Your answer must be a word-for-word copy of the data.

▸ **Extracted information**:
____________________
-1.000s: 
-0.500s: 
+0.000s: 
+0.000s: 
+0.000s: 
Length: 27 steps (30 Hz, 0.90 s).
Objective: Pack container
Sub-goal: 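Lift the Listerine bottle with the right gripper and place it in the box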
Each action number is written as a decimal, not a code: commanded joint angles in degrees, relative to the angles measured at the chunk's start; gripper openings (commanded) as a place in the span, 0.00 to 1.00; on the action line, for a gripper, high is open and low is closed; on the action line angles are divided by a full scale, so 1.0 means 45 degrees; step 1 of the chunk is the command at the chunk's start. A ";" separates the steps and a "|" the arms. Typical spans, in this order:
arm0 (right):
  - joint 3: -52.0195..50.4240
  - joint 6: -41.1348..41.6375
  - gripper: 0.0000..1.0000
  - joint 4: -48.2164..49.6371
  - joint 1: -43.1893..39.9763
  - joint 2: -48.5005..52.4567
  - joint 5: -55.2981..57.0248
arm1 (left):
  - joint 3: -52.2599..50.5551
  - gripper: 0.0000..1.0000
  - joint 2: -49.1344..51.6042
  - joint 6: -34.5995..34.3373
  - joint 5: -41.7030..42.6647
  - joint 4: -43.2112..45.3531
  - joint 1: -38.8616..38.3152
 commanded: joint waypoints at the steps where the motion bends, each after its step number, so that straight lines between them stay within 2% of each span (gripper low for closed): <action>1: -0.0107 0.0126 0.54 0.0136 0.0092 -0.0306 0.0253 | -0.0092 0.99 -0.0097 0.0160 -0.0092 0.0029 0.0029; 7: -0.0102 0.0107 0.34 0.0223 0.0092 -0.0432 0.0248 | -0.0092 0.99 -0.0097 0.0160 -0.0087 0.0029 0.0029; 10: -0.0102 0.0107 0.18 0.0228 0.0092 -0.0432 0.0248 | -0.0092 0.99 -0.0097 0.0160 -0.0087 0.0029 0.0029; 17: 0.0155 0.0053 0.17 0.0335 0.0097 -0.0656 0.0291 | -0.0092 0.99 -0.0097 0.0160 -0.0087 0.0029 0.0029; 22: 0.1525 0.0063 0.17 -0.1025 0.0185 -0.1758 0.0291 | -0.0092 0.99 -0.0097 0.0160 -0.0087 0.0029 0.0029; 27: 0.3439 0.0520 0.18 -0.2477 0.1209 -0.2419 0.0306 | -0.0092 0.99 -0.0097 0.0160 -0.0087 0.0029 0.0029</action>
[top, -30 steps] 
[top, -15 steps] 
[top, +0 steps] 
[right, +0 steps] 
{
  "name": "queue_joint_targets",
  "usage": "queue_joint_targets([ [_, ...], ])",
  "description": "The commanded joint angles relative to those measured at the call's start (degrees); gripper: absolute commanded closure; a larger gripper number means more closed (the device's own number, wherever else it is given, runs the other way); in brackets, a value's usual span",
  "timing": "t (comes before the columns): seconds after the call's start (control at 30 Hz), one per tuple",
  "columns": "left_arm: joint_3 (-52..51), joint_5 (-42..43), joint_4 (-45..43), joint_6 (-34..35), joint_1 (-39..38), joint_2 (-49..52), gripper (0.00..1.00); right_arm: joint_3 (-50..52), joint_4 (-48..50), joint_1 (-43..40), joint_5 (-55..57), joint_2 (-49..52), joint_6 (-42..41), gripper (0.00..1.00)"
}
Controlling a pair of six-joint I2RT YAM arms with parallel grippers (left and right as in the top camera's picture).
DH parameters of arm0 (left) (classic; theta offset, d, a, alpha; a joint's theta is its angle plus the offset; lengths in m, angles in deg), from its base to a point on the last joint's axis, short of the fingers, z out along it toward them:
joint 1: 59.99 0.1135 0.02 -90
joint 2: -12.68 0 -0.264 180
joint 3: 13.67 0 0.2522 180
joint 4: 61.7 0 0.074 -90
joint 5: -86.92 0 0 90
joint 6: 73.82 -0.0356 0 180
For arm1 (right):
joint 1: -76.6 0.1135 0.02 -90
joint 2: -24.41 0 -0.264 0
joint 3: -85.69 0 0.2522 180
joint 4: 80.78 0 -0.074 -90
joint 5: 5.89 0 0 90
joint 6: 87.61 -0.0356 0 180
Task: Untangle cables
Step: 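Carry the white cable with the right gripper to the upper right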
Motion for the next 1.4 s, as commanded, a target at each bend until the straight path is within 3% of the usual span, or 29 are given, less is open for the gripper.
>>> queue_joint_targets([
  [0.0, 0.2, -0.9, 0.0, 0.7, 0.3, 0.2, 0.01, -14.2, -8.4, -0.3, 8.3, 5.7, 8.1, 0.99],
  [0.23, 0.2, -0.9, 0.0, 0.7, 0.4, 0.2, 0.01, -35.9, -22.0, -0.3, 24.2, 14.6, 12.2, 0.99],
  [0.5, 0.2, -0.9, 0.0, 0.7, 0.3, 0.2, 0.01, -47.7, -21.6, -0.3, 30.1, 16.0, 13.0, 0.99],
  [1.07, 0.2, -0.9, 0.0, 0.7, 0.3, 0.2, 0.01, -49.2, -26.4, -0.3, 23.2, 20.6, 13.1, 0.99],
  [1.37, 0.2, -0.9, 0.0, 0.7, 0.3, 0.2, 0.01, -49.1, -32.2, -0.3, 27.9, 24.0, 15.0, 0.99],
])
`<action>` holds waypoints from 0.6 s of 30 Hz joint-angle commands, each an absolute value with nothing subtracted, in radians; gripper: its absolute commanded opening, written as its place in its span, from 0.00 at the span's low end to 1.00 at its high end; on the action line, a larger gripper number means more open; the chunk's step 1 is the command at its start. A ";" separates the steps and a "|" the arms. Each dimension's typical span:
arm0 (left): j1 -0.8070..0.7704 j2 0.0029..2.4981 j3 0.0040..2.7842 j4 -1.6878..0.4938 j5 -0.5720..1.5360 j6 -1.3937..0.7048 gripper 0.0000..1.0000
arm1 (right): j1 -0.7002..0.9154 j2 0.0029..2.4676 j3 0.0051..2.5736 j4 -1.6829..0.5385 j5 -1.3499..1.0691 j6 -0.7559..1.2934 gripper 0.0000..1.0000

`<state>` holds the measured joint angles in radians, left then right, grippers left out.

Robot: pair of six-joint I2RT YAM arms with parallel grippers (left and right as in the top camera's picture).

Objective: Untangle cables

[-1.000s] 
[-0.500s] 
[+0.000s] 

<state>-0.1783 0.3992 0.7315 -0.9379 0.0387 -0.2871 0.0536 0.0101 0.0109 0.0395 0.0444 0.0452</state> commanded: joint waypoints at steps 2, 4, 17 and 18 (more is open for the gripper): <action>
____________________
▸ **Result of the task**:
-1.000s: 
-0.500s: 
+0.000s: 
+0.000s: 
+0.000s: 
Length: 27 steps (30 Hz, 0.90 s).
Objective: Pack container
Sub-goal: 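Lift the Listerine bottle with the right gripper and place it in the box
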Each action number is written as a decimal, not a code: commanded joint angles in degrees, relative to the angles measured at the chunk's start; gripper openings (commanded) as a place in the span, 0.00 to 1.00; on the action line, for a gripper, high is open and low is closed; on the action line angles are divided by a full scale, so 1.0 means 45 degrees; step 1 of the chunk is the command at the chunk's start. A ";" separates the steps and a "|" the arms. Typical spans, in this order:
arm0 (right):
  - joint 3: -52.0195..50.4240
  - joint 6: -41.1348..41.6375
  - gripper: 0.0000..1.0000
  - joint 4: -48.2164..49.6371
  - joint 1: -43.1893..39.9763
  - joint 2: -48.5005..52.4567
  - joint 5: -55.2981..57.0248
arm1 (left):
  - joint 3: -52.2599..50.5551
  - gripper: 0.0000..1.0000
  - joint 2: -49.1344..51.6042
  - joint 6: -34.5995..34.3373
  - joint 5: -41.7030..42.6647
  - joint 4: -43.2112..45.3531
  - joint 1: -38.8616..38.3152
 commanded: joint waypoints at the steps where the motion bends, each after its step number, so that straight lines between them stay within 2% of each span (gripper low for closed): <action>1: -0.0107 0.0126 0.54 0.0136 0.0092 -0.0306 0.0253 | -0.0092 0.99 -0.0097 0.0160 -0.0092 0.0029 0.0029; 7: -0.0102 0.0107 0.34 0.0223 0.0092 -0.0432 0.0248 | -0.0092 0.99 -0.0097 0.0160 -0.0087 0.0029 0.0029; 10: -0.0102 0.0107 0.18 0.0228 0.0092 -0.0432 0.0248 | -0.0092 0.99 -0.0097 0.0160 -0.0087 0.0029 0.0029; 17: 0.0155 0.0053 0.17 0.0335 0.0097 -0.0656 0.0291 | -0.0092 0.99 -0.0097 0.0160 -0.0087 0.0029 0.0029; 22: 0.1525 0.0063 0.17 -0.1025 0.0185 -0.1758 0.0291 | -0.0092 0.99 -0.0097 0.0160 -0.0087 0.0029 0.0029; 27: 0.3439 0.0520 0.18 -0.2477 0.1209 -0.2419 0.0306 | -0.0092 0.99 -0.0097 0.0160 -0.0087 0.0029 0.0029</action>
[top, -30 steps] 
[top, -15 steps] 
[top, +0 steps] 
[right, +0 steps] 
{
  "name": "queue_joint_targets",
  "usage": "queue_joint_targets([ [_, ...], ])",
  "description": "The commanded joint angles relative to those measured at the call's start (degrees); gripper: absolute commanded closure; a larger gripper number means more closed (the device's own number, wherever else it is given, runs the other way); in brackets, a value's usual span",
  "timing": "t (comes before the columns): seconds after the call's start (control at 30 Hz), one per tuple",
  "columns": "left_arm: joint_3 (-52..51), joint_5 (-42..43), joint_4 (-45..43), joint_6 (-34..35), joint_1 (-39..38), joint_2 (-49..52), gripper (0.00..1.00); right_arm: joint_3 (-50..52), joint_4 (-48..50), joint_1 (-43..40), joint_5 (-55..57), joint_2 (-49..52), joint_6 (-42..41), gripper (0.00..1.00)"
}
Controlling a pair of six-joint I2RT YAM arms with parallel grippers (left and right as in the top camera's picture).
DH parameters of arm0 (left) (classic; theta offset, d, a, alpha; a joint's theta is its angle plus the offset; lengths in m, angles in deg), from its base to a point on the last joint's axis, short of the fingers, z out along it toward them:
joint 1: 59.99 0.1135 0.02 -90
joint 2: -12.68 0 -0.264 180
joint 3: 13.67 0 0.2522 180
joint 4: 61.7 0 0.074 -90
joint 5: -86.92 0 0 90
joint 6: 73.82 -0.0356 0 180
For arm1 (right):
joint 1: -76.6 0.1135 0.02 -90
joint 2: -24.41 0 -0.264 0
joint 3: -85.69 0 0.2522 180
joint 4: 80.78 0 -0.074 -90
joint 5: 5.89 0 0 90
joint 6: 87.61 -0.0356 0 180
Task: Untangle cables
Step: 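Carry the white cable with the right gripper to the upper right
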Motion for the next 1.4 s, as commanded, a target at each bend until the straight path is within 3% of the usual span, or 29 are given, less is open for the gripper.
>>> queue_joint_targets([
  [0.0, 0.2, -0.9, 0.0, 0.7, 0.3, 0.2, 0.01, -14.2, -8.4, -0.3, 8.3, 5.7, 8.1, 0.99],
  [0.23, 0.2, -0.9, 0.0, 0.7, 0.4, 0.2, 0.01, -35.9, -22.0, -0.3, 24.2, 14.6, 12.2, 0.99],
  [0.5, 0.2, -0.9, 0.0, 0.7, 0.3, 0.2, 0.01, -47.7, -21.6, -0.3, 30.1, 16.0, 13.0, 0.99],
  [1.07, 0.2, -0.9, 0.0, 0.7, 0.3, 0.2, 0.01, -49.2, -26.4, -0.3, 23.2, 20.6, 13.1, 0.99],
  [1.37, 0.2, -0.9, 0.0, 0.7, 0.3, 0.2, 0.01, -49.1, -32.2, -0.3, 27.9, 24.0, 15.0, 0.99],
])
`<action>` holds waypoints from 0.6 s of 30 Hz joint-angle commands, each an absolute value with nothing subtracted, in radians; gripper: its absolute commanded opening, written as its place in its span, from 0.00 at the span's low end to 1.00 at its high end; on the action line, a larger gripper number means more open; the chunk's step 1 is the command at its start. A ";" separates the steps and a "|" the arms. Each dimension's typical span:
arm0 (left): j1 -0.8070..0.7704 j2 0.0029..2.4981 j3 0.0040..2.7842 j4 -1.6878..0.4938 j5 -0.5720..1.5360 j6 -1.3937..0.7048 gripper 0.0000..1.0000
arm1 (right): j1 -0.7002..0.9154 j2 0.0029..2.4676 j3 0.0051..2.5736 j4 -1.6829..0.5385 j5 -1.3499..1.0691 j6 -0.7559..1.2934 gripper 0.0000..1.0000

`<state>` holds the measured joint angles in radians, left then right, grippers left out.

Robot: pair of six-joint I2RT YAM arms with parallel grippers (left and right as in the top camera's picture).

Objective: Untangle cables

[-1.000s] 
[-0.500s] 
[+0.000s] 

<state>-0.1783 0.3992 0.7315 -0.9379 0.0387 -0.2871 0.0536 0.0101 0.0109 0.0395 0.0444 0.0452</state> commanded: joint waypoints at steps 2, 4, 17 and 18 (more is open for the gripper): <action>

Thus the exercise is complete.